Could you filter the data below down to the lines that hold the word "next"?

[Data shown]

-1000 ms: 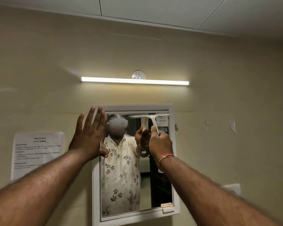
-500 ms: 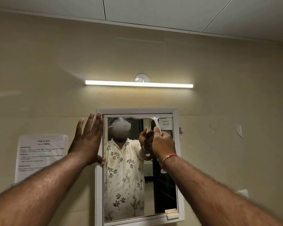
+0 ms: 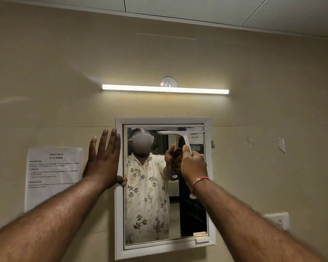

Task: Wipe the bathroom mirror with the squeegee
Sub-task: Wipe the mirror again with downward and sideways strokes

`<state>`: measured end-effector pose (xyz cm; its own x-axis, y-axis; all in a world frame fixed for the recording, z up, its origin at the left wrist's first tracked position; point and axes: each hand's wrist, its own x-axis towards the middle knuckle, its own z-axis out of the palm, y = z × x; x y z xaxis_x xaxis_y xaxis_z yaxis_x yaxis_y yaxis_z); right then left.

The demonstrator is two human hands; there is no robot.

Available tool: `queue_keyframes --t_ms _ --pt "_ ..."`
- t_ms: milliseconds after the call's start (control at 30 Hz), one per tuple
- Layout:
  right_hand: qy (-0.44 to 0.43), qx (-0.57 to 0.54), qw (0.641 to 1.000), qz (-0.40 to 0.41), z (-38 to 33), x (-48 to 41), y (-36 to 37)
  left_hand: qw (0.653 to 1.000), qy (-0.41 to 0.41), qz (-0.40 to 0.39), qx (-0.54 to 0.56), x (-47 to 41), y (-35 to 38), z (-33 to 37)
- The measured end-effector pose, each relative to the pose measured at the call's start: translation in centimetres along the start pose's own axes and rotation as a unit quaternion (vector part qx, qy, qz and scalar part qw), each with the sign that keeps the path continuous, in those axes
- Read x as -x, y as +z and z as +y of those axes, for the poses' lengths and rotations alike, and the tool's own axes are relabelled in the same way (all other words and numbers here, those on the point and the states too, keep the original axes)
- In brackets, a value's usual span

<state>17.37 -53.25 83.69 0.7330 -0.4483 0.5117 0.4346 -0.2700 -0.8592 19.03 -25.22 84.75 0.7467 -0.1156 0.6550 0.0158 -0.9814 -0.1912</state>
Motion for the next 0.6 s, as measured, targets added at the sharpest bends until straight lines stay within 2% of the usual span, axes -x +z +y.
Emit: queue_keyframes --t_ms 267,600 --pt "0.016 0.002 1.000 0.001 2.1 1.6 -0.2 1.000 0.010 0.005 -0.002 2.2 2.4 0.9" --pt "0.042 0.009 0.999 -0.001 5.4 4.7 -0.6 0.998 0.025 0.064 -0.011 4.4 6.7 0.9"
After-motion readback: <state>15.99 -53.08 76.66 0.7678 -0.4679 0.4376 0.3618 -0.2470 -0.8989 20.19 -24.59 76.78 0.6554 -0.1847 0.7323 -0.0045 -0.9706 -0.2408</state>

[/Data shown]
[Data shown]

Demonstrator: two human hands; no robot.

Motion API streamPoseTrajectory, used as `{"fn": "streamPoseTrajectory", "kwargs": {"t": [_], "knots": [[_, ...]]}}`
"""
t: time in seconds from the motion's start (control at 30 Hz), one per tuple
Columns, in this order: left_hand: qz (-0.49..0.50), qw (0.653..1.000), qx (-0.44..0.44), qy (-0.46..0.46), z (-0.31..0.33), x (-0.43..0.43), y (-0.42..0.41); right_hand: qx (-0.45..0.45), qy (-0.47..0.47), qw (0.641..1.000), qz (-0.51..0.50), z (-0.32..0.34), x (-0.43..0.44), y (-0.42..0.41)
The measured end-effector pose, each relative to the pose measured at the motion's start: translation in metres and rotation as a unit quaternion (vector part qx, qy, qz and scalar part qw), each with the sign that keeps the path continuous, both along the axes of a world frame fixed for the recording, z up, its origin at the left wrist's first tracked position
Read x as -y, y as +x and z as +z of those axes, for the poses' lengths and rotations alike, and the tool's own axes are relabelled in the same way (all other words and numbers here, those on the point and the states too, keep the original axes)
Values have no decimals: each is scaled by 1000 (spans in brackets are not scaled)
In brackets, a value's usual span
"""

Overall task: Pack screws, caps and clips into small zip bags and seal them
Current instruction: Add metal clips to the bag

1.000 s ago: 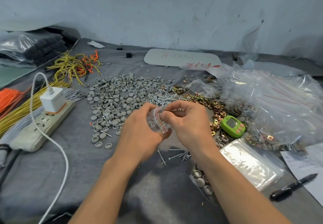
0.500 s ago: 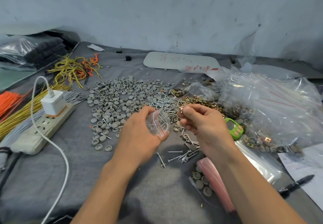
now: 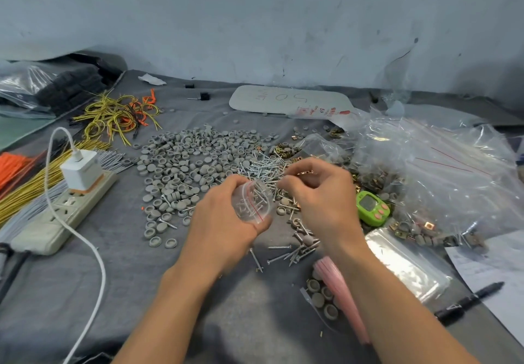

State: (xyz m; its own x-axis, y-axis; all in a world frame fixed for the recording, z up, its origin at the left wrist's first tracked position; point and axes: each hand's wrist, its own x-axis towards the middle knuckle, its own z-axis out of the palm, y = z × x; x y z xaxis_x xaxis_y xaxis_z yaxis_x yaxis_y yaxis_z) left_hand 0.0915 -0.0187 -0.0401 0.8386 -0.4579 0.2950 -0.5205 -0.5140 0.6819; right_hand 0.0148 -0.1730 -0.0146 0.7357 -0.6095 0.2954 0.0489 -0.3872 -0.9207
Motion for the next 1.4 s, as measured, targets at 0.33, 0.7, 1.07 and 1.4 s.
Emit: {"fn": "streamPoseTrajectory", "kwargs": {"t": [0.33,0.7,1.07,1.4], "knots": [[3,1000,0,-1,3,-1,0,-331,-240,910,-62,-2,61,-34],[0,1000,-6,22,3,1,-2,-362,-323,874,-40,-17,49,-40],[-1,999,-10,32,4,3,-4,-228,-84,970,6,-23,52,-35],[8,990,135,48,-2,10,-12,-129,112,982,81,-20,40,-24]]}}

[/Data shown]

** Result of this exercise **
Motion for the next 0.6 s, as measured, targets added at the sharpest bends until straight lines stay within 2% of the usual span, axes -x +z +y.
Motion for the next 1.4 s, as measured, targets at 0.33, 0.7, 1.07 and 1.4 s.

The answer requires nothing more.